Below are entries. Copy exactly the lines running from the line that holds "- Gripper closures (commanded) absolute" to the line that holds "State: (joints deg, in", with both ends included.

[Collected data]
_ _ _
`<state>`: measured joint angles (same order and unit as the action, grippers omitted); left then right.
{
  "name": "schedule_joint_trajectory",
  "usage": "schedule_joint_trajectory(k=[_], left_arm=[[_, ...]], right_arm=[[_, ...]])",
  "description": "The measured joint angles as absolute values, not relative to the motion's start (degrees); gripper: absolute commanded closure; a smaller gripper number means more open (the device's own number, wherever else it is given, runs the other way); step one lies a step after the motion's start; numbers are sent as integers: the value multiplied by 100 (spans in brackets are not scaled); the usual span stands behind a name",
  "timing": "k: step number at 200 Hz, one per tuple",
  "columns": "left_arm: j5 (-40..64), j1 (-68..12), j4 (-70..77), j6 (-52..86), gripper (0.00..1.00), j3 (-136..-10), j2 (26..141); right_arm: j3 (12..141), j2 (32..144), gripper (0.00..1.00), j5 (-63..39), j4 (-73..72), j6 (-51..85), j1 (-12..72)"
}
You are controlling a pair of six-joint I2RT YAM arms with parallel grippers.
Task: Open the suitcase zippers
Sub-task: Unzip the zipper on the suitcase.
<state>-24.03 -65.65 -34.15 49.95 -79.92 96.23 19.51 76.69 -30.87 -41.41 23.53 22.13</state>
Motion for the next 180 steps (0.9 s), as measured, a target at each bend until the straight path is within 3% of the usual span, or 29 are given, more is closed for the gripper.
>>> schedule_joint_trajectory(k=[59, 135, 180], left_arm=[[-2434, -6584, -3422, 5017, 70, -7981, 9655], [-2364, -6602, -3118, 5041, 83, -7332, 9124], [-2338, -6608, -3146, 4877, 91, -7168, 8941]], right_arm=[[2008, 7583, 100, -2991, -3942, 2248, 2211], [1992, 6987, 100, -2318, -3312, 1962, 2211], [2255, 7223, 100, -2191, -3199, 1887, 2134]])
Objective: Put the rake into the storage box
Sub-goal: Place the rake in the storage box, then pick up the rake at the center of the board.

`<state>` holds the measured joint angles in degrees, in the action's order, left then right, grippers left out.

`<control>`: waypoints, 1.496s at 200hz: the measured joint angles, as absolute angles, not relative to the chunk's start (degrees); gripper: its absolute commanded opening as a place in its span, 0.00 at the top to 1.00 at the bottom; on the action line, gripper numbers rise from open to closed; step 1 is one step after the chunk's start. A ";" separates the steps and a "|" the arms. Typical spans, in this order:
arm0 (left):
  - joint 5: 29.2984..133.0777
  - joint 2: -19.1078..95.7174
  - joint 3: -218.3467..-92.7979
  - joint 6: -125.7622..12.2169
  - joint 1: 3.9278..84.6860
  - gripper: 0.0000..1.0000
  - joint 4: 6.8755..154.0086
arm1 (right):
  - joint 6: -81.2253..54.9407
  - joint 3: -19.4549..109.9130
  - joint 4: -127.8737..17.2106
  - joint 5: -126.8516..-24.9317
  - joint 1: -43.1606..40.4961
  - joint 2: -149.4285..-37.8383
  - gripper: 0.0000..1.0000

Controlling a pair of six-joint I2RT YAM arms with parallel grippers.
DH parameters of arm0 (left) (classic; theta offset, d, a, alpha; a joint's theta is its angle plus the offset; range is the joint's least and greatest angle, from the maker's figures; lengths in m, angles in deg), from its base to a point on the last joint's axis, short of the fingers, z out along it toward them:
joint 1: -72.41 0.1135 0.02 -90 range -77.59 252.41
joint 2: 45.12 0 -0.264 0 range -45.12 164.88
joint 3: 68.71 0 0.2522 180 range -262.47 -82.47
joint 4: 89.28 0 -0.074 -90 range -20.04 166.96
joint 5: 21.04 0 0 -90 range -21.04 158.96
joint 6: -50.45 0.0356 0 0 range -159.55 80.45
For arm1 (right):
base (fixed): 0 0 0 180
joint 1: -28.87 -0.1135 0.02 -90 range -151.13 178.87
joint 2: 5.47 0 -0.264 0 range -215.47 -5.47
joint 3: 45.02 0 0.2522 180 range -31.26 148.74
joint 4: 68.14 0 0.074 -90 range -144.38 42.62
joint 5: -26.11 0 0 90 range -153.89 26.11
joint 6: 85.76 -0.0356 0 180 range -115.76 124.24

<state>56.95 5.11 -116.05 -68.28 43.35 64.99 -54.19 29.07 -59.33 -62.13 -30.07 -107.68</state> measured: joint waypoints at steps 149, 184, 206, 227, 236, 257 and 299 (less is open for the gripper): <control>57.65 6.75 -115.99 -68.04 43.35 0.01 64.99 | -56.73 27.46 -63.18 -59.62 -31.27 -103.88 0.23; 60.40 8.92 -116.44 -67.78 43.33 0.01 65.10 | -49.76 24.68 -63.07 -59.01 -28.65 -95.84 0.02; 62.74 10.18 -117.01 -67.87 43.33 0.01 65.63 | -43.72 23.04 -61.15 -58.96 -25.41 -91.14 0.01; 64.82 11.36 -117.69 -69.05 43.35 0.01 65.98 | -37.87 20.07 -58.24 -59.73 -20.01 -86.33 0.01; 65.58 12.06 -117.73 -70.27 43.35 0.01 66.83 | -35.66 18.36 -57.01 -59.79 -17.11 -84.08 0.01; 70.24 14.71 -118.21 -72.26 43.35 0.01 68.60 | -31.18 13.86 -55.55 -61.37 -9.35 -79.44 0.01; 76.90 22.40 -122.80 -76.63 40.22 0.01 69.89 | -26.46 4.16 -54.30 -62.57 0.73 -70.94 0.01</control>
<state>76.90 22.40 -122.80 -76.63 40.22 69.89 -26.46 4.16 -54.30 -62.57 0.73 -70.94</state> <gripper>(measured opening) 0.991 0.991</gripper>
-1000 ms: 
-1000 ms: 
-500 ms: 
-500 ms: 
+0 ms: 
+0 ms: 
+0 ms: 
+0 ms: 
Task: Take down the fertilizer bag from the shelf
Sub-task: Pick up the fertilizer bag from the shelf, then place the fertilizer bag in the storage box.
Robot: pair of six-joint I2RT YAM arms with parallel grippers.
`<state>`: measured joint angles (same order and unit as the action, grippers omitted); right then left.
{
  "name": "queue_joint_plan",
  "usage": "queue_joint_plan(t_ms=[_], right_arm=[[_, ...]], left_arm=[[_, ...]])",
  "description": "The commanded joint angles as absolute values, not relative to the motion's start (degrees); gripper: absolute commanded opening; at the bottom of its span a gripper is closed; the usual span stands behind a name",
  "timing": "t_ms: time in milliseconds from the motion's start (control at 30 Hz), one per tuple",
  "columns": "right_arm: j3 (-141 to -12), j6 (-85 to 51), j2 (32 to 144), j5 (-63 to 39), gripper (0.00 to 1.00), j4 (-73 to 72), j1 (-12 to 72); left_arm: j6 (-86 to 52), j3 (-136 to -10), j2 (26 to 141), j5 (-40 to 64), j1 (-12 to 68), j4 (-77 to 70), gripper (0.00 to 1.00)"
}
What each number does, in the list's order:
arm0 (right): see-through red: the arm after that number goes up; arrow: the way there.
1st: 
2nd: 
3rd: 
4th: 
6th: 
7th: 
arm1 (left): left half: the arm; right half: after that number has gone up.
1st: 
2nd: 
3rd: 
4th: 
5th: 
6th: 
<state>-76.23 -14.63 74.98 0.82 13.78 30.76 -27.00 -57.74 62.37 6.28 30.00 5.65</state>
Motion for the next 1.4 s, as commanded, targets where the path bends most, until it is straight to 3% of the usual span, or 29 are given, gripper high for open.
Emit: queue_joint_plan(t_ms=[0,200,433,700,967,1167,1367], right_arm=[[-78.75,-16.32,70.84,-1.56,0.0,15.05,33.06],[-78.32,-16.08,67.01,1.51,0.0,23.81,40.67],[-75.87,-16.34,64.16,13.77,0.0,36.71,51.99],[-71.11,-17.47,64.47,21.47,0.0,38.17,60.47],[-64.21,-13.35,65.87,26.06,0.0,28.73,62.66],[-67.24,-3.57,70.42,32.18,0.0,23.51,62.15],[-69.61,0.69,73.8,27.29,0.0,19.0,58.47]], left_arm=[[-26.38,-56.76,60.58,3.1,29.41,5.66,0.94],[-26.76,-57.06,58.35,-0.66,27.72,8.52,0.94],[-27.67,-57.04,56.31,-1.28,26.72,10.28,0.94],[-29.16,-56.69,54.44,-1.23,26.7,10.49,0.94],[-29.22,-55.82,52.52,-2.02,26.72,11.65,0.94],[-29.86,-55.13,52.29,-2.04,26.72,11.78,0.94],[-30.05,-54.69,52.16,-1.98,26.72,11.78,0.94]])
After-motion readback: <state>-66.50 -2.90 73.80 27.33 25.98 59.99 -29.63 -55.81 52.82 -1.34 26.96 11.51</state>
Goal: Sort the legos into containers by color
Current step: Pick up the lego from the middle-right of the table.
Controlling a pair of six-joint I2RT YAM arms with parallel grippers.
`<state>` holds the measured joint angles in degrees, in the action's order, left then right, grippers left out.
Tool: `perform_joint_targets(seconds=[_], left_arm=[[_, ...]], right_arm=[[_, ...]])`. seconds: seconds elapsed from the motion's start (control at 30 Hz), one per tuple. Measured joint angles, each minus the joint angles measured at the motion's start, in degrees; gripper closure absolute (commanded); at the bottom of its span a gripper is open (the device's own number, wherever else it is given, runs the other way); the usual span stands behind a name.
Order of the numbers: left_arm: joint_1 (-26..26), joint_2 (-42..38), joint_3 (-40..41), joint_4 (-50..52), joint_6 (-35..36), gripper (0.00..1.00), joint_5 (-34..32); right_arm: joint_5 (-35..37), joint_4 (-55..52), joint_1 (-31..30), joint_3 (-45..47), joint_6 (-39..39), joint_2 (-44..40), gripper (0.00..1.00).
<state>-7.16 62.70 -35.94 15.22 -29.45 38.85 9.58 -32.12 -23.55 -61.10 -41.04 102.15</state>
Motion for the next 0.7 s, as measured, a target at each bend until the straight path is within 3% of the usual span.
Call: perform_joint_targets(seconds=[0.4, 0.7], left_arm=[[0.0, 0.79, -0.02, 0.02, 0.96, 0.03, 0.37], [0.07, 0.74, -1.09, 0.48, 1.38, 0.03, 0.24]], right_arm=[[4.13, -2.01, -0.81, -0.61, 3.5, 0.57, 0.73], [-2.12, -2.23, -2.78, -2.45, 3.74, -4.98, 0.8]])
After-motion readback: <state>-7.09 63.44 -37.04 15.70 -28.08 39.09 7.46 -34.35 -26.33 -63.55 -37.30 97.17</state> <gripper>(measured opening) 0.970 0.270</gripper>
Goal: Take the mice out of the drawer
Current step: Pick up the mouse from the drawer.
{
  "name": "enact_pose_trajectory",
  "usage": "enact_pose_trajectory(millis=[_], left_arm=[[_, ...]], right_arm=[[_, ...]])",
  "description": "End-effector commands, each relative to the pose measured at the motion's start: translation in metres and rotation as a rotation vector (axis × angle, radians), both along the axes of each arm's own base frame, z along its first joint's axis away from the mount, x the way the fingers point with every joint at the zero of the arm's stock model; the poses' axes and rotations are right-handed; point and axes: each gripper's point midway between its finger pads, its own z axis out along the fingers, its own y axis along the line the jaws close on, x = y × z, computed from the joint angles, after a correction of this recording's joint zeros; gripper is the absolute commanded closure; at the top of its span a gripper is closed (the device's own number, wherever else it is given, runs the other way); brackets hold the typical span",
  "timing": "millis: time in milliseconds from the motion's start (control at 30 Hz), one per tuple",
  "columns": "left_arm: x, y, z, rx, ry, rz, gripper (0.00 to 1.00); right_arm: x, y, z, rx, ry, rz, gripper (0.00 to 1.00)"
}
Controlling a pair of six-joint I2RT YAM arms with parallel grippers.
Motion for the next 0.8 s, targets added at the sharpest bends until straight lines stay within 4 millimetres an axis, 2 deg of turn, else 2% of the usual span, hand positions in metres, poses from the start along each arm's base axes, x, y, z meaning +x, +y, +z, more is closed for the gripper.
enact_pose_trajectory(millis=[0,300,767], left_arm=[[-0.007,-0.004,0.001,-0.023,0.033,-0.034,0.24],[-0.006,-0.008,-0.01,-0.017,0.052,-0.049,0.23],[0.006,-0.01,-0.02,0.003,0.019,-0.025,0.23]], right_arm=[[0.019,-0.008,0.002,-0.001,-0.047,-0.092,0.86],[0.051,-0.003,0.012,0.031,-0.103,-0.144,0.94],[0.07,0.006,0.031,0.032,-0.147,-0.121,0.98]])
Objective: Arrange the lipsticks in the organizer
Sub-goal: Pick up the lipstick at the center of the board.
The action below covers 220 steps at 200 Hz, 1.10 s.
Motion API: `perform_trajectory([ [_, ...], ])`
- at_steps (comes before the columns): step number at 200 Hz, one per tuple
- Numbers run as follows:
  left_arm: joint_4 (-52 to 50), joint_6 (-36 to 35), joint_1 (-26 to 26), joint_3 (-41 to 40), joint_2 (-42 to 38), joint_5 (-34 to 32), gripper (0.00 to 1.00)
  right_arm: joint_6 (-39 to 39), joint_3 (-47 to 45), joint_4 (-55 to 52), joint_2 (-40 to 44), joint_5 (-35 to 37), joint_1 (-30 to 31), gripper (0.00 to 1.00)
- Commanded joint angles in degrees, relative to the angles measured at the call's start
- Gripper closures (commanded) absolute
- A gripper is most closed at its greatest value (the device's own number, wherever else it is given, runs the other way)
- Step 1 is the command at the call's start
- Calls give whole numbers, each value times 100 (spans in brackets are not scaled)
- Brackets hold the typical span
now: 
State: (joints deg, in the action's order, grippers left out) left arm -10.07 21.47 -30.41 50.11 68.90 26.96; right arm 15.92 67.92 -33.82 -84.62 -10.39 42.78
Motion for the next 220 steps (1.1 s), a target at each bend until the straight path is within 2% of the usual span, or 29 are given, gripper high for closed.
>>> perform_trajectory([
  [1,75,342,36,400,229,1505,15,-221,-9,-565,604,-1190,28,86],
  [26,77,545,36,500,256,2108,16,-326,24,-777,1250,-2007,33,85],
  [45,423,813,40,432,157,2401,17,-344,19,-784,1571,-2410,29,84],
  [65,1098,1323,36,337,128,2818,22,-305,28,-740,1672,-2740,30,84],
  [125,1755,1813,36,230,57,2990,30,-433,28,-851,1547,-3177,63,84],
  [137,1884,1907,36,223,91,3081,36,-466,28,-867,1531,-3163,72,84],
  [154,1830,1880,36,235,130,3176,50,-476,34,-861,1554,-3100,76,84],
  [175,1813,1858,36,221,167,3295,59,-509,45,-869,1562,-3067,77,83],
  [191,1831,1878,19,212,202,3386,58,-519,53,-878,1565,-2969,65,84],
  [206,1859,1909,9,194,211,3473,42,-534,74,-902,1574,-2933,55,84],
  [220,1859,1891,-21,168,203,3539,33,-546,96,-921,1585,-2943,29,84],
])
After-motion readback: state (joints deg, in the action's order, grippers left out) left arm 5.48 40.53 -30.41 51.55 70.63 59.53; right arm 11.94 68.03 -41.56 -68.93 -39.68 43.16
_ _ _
_Task solution_
- Gripper closures (commanded) absolute
- A gripper is most closed at its greatest value (the device's own number, wherever else it is given, runs the other way)
- Step 1 is the command at the call's start
- Calls give whole numbers, each value times 100 (spans in brackets are not scaled)
- Brackets hold the typical span
now: 
State: (joints deg, in the action's order, grippers left out) left arm -10.07 21.47 -30.41 50.11 68.90 26.96; right arm 15.92 67.92 -33.82 -84.62 -10.39 42.78

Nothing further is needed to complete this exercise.